Politik Uang Masih Marak, Firli Bahuri: 82,3 Persen Kepala Daerah Maju Pilkada Dibiayai Donatur
Ketua Komisi Pemberantasan Korupsi (KPK) Firli Bahuri. (Antaranews)

Bagikan:

JAKARTA - Ketua Komisi Pemberantasan Korupsi (KPK) Firli Bahuri mengungkapkan money politic atau politik uang masih marak terjadi.
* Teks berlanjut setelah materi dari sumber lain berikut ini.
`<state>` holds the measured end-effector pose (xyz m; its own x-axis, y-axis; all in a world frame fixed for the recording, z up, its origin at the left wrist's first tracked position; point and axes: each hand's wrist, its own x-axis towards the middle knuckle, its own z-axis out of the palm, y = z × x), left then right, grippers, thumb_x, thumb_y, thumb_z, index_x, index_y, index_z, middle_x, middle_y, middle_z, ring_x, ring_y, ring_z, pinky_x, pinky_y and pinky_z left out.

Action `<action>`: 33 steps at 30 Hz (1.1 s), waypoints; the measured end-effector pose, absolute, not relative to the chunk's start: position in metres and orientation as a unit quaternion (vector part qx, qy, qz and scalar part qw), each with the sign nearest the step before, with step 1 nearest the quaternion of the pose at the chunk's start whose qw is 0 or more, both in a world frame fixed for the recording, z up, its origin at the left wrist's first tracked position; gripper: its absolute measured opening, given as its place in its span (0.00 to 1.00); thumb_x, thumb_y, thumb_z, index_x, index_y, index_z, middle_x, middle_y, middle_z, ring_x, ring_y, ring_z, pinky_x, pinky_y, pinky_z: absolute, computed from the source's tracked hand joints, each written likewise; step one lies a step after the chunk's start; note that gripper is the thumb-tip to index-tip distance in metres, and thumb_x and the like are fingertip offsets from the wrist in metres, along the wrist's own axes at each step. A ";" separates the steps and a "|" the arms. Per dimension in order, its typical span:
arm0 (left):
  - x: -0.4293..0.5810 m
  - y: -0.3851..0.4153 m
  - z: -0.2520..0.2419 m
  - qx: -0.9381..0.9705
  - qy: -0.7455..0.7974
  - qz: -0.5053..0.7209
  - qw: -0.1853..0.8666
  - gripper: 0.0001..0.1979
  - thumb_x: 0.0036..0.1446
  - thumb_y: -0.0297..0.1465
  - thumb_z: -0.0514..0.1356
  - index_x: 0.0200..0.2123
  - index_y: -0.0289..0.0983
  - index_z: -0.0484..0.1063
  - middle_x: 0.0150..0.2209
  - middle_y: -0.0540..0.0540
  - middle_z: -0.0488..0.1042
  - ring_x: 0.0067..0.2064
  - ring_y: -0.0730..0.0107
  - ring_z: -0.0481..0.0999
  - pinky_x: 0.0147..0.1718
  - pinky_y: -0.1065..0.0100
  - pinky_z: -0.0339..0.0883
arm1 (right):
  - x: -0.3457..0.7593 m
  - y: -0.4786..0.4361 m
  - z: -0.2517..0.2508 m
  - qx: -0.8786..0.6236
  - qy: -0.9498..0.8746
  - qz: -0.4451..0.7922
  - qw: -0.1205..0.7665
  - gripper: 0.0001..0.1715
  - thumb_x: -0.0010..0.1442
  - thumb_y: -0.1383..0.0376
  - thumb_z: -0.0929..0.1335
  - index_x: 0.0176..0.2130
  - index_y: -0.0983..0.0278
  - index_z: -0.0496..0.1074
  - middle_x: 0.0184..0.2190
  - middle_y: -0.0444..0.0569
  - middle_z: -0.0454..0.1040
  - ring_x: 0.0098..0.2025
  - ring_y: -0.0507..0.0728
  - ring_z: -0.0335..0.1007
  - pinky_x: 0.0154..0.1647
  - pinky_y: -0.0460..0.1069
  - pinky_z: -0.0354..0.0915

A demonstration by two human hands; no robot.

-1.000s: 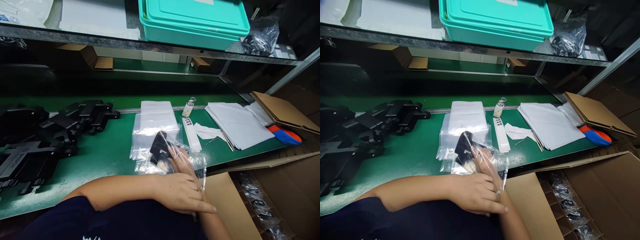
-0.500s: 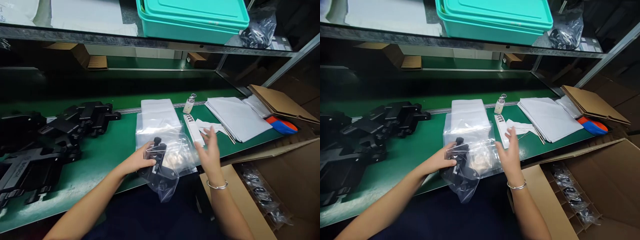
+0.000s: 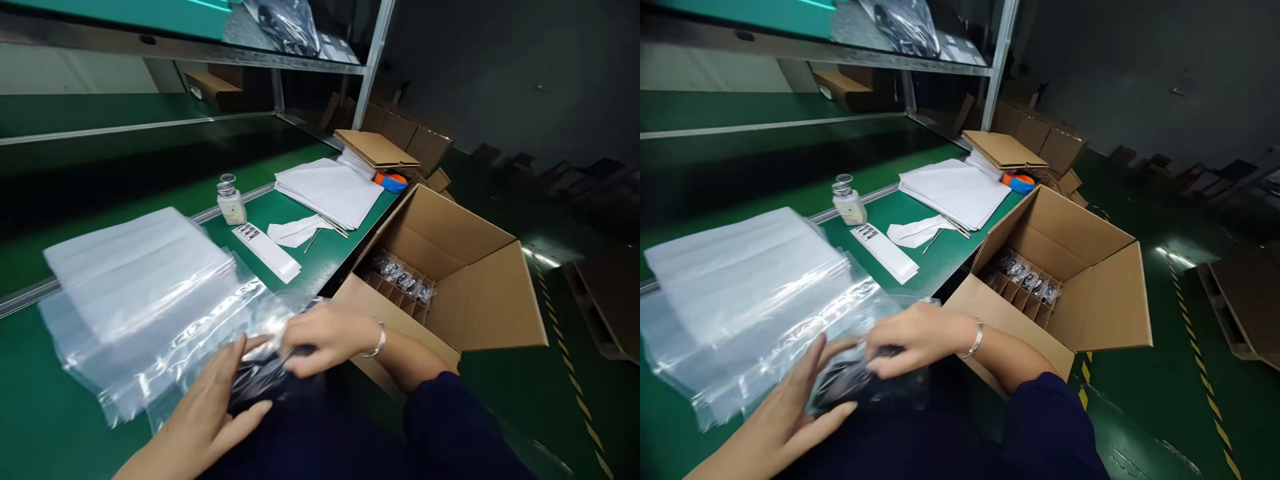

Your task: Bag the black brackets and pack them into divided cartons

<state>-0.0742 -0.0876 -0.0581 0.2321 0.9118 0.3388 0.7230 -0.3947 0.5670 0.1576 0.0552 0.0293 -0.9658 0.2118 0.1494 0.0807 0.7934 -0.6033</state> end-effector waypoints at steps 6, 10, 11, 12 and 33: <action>-0.108 -0.062 -0.123 0.779 0.606 0.154 0.040 0.30 0.64 0.43 0.48 0.68 0.48 0.51 0.64 0.39 0.62 0.62 0.40 0.65 0.53 0.36 0.62 | 0.335 0.084 0.032 -0.574 -0.681 0.202 0.407 0.14 0.60 0.55 0.65 0.33 0.62 0.72 0.29 0.46 0.76 0.30 0.54 0.71 0.30 0.47 0.65; -0.120 -0.041 -0.152 0.747 0.657 0.101 0.014 0.29 0.64 0.45 0.45 0.65 0.40 0.59 0.65 0.36 0.60 0.64 0.39 0.60 0.56 0.35 0.58 | 0.393 0.128 -0.019 -0.744 -0.593 0.098 0.291 0.15 0.59 0.59 0.62 0.36 0.66 0.73 0.36 0.52 0.78 0.36 0.56 0.72 0.35 0.46 0.63; -0.119 -0.036 -0.151 0.740 0.664 0.104 0.007 0.30 0.64 0.46 0.44 0.64 0.39 0.59 0.65 0.35 0.60 0.65 0.39 0.60 0.56 0.35 0.57 | 0.394 0.140 -0.037 -0.768 -0.591 0.096 0.229 0.16 0.60 0.61 0.61 0.38 0.67 0.73 0.37 0.53 0.78 0.37 0.56 0.72 0.35 0.46 0.63; -0.118 -0.032 -0.148 0.737 0.666 0.113 -0.001 0.30 0.64 0.46 0.44 0.65 0.38 0.59 0.64 0.35 0.61 0.64 0.39 0.60 0.57 0.35 0.56 | 0.392 0.151 -0.055 -0.779 -0.591 0.097 0.185 0.16 0.59 0.62 0.61 0.39 0.67 0.74 0.37 0.54 0.78 0.37 0.56 0.72 0.35 0.46 0.62; -0.141 -0.107 -0.122 0.701 0.691 0.177 -0.027 0.24 0.65 0.39 0.49 0.63 0.43 0.59 0.59 0.38 0.68 0.56 0.48 0.72 0.50 0.52 0.69 | 0.341 0.200 -0.138 -0.726 -0.679 0.093 -0.062 0.18 0.65 0.64 0.61 0.43 0.72 0.76 0.39 0.63 0.78 0.41 0.61 0.75 0.37 0.49 0.61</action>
<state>-0.1410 -0.1075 -0.1219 -0.0163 0.9586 0.2844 0.9774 -0.0447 0.2068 0.3414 0.1999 -0.1383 0.0617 0.9738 -0.2189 0.9968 -0.0713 -0.0359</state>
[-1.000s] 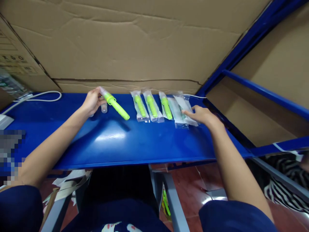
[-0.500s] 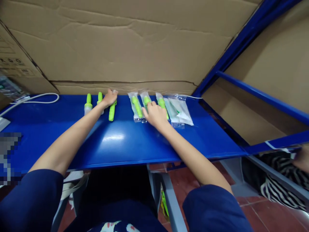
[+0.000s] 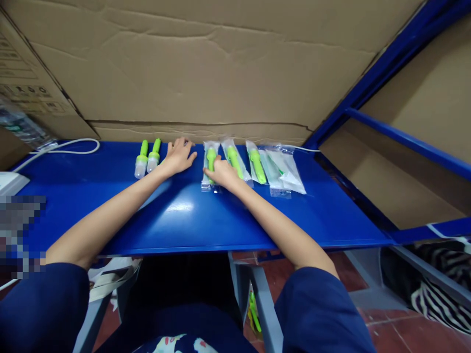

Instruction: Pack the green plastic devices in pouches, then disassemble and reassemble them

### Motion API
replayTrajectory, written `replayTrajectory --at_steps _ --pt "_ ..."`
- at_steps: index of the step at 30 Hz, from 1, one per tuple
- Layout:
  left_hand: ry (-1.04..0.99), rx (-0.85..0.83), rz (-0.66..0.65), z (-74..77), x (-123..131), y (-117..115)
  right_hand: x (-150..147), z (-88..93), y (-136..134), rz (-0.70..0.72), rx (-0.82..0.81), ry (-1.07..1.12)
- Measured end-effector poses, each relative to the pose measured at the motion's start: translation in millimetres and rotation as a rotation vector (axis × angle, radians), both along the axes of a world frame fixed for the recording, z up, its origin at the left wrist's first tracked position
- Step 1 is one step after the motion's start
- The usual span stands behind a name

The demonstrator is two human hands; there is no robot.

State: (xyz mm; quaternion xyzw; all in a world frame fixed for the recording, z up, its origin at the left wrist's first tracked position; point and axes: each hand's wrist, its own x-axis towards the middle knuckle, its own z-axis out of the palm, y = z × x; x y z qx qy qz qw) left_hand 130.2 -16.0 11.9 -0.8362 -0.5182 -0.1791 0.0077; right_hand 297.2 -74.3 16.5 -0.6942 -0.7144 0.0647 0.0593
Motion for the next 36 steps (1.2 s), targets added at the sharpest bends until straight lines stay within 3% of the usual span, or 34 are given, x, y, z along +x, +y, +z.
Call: replayTrajectory --at_steps 3,6,11,16,20,26,29,32,36 --pt "0.011 0.02 -0.116 0.0 4 -15 7 2.7 -4 0.067 -0.004 0.013" --pt "0.001 -0.015 -0.132 -3.3 4 -16 14 10.4 -13 0.141 -0.077 0.022" --pt "-0.097 -0.109 -0.174 -22.5 -8 12 14 26.8 -30 0.148 -0.287 0.036" --pt "-0.122 -0.084 -0.313 -38.0 -19 32 17 28.3 -31 0.149 -0.355 0.031" --pt "-0.063 -0.031 -0.343 -31.4 -20 27 26 25.8 -29 0.177 -0.394 0.074" --pt "0.278 0.17 -0.331 -18.5 -12 10 35 22.6 -29 0.192 -0.453 0.137" --pt "0.34 0.202 -0.313 -18.8 -9 7 37 19.0 -27 0.195 -0.471 0.15" --pt "0.219 0.15 -0.26 -23.1 -9 10 39 18.9 -25 0.188 -0.487 0.143" --pt "-0.137 0.047 -0.147 -30.0 -14 14 42 23.3 -23 0.232 -0.432 0.097"
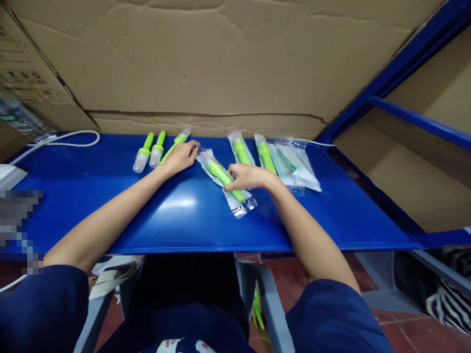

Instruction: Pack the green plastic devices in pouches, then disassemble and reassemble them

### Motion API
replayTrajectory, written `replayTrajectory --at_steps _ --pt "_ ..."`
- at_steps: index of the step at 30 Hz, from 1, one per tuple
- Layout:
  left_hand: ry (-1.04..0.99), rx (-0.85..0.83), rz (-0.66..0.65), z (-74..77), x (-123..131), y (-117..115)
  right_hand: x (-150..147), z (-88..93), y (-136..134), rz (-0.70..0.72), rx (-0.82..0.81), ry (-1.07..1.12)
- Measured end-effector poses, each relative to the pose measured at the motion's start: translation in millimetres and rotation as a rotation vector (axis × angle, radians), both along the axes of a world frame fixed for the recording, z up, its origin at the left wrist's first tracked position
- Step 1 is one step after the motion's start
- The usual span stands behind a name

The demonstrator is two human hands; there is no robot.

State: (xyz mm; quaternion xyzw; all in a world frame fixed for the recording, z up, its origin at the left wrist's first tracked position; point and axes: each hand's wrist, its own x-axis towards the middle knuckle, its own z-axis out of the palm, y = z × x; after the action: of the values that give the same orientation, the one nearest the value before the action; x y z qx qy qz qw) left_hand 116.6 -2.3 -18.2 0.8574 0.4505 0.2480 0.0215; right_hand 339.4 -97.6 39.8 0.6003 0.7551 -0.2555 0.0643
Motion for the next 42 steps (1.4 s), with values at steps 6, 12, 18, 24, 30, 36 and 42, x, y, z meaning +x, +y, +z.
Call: replayTrajectory --at_steps 6,12,18,24,30,36,42 --pt "-0.126 -0.03 0.045 5.5 -1 -8 8 5.1 0 0.04 -0.046 0.087" --pt "-0.066 -0.089 -0.02 7.8 1 -8 17 10.4 0 0.111 -0.004 0.075" --pt "-0.25 -0.091 -0.011 12.2 -5 -4 32 24.7 -2 0.058 0.229 -0.037" --pt "-0.127 0.117 -0.19 21.1 -1 -16 34 37.3 -7 0.052 0.244 -0.069" --pt "-0.212 -0.09 -0.09 10.6 0 -2 39 37.5 -6 0.083 0.277 -0.096" --pt "-0.266 -0.277 -0.339 12.2 -20 12 50 42.9 -4 0.018 0.383 -0.1" --pt "-0.254 -0.289 -0.387 25.5 -27 5 52 41.2 -2 0.026 0.452 -0.033"
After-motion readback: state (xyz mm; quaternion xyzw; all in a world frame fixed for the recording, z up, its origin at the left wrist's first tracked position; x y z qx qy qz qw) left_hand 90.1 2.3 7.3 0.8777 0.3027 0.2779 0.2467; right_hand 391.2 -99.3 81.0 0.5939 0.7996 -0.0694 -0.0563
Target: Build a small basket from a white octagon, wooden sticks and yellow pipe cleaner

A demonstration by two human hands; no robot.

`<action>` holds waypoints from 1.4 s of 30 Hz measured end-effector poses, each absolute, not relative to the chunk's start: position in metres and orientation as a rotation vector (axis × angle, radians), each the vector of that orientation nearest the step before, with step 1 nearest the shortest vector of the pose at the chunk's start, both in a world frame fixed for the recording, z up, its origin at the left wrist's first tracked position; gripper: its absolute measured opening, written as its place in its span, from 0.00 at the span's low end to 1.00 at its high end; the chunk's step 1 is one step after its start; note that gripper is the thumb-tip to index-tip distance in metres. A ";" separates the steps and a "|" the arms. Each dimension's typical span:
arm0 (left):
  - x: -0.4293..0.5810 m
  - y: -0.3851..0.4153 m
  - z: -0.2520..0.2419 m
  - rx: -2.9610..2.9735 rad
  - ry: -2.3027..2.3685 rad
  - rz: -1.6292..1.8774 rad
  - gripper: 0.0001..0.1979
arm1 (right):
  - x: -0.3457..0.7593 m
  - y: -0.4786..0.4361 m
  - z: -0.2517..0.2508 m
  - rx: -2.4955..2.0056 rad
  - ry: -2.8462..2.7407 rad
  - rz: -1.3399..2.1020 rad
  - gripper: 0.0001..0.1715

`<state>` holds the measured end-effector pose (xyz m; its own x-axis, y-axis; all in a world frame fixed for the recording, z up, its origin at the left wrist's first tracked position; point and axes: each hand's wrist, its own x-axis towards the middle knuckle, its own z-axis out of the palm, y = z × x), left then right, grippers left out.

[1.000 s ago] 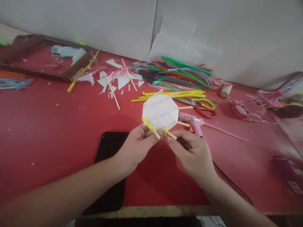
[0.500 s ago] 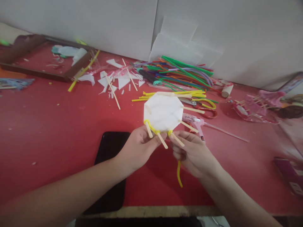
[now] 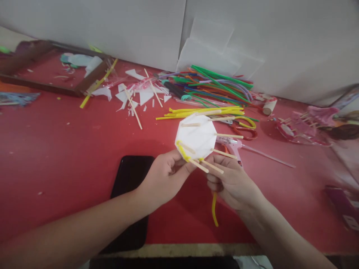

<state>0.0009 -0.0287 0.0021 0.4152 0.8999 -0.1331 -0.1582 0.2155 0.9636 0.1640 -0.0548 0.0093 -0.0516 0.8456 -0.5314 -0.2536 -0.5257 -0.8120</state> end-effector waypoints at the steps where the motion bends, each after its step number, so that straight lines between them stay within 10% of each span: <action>1: 0.001 -0.029 0.001 1.095 0.844 0.866 0.11 | 0.164 -0.055 0.010 -1.410 -0.694 1.682 0.30; 20: 0.005 -0.020 -0.009 0.633 0.673 0.853 0.03 | 0.167 -0.062 0.022 -1.647 -1.466 0.722 0.07; 42: 0.000 -0.022 -0.006 0.967 0.832 0.872 0.16 | 0.196 -0.058 0.021 -1.599 -1.576 0.762 0.05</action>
<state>0.0005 -0.0223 -0.0062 0.4070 0.8925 -0.1942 -0.2361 0.3081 0.9216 0.1961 -0.0579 0.0214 0.0637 0.9938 0.0907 0.5465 0.0413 -0.8365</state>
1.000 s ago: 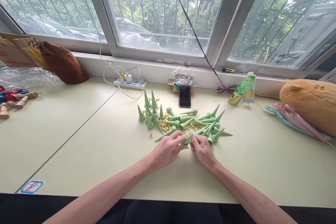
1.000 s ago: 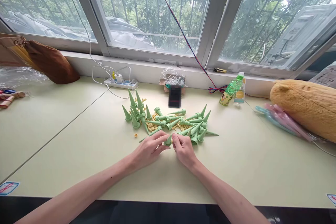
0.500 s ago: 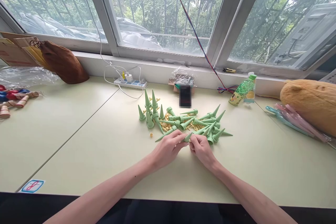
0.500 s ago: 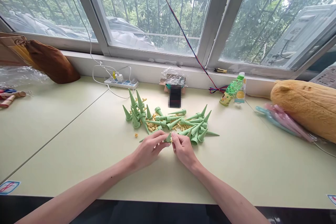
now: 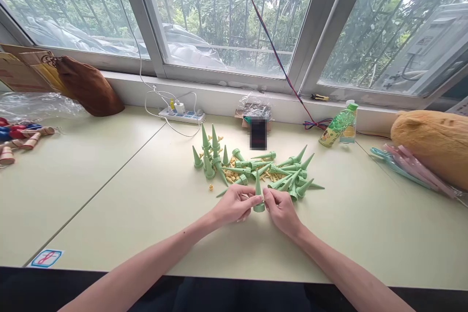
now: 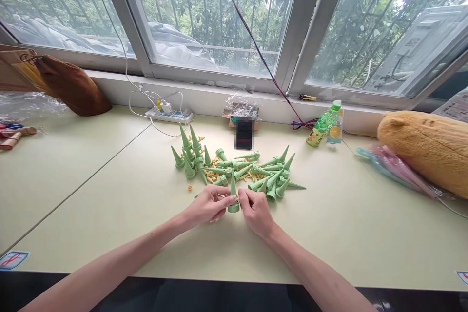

Menurutnya, sebagian besar kepala daerah yang maju Pilkada disokong oleh donatur.

Hal tersebut disampaikan saat menceramahi Partai Berkarya dalam kegiatan Politik Cerdas Berkualitas (PCB) di Gedung Merah Putih, KPK, Kuningan Persada pada hari ini, Selasa, 12 Juli.

"Ternyata, Pak, hasil survei kita memang untuk jadi kepala daerah pakai uang. 82,3 persen dibiayai oleh donatur dan sponsor. Itu eksekutif," kata Firli seperti ditayangkan di YouTube KPK RI.

Firli mengatakan penuturannya ini berdasarkan pengakuan kepala daerah kepada dirinya dalam sebuah acara.

Eks Deputi Penindakan KPK itu bercerita, dia pernah bertemu dengan gubernur, bupati, wali kota seluruh Indonesia. Saat itu, dia bertanya ada atau tidak di antara mereka yang mencalonkan diri secara gratis tanpa mengeluarkan uang sepeser pun.

"Silakan bapak gubernur, wali kota, bupati angkat tangan, yang jadi gubernur tanpa uang," ujar Firli menceritakan momen itu.

Hanya saja, saat itu tak ada seorang pun yang mau angkat tangan. "Enggak ada, pak. Bupati angkat tangan enggak ada, wali kota enggak ada," sambung dia.

Padahal, harusnya politik uang tak boleh ada lagi. Firli mengatakan, praktik semacam ini menjadi awal langgengnya korupsi di kalangan kepala daerah.

"Di eksekutif, tidak boleh terjadi dalam rangka menghasilkan calon pemimpin, partai politik harus bebas dari suap menyuap untuk mencalonkan para calon pemimpinnya," tegasnya.

"Enggak boleh ada jual surat rekomendasi," imbuh Firli.

Lebih lanjut, Firli juga menyinggung kamar kekuasaan legislatif yang masih kerap disusupi praktik suap menyuap. Padahal, praktik semacam ini tak boleh terjadi.

"Tidak boleh ada penyusunan regulasi dan UU terjadi suap menyuap, tidak boleh ada pemilihan para calon hakim, hakim agung, hakim MA, hakim MK, komisioner, terjadi tindak pidana Korupsi. Tidak boleh lagi ada uang ketok palu dalam rangka pengesahan APBD kabupaten, kota, maupun gubernur," pungkasnya.